■ **ACTIVITY**: Going line by line through the entries below, tally those that hold the string "black". Give only the total.

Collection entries
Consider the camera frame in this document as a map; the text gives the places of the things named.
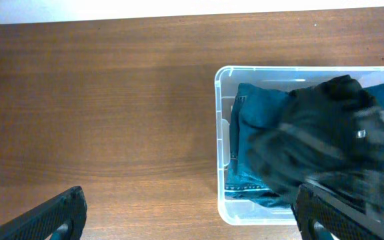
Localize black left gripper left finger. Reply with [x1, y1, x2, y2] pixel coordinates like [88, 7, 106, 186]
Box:
[0, 186, 87, 240]

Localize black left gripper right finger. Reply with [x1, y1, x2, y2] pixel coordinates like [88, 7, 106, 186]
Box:
[294, 183, 384, 240]

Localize dark green-black garment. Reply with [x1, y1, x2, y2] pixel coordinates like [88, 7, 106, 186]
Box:
[246, 75, 384, 204]

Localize dark blue jeans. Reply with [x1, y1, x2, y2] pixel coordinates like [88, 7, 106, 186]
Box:
[225, 83, 293, 209]

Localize clear plastic storage bin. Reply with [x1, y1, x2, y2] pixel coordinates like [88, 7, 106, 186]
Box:
[214, 66, 384, 225]

■ **RESPONSE AREA**: 3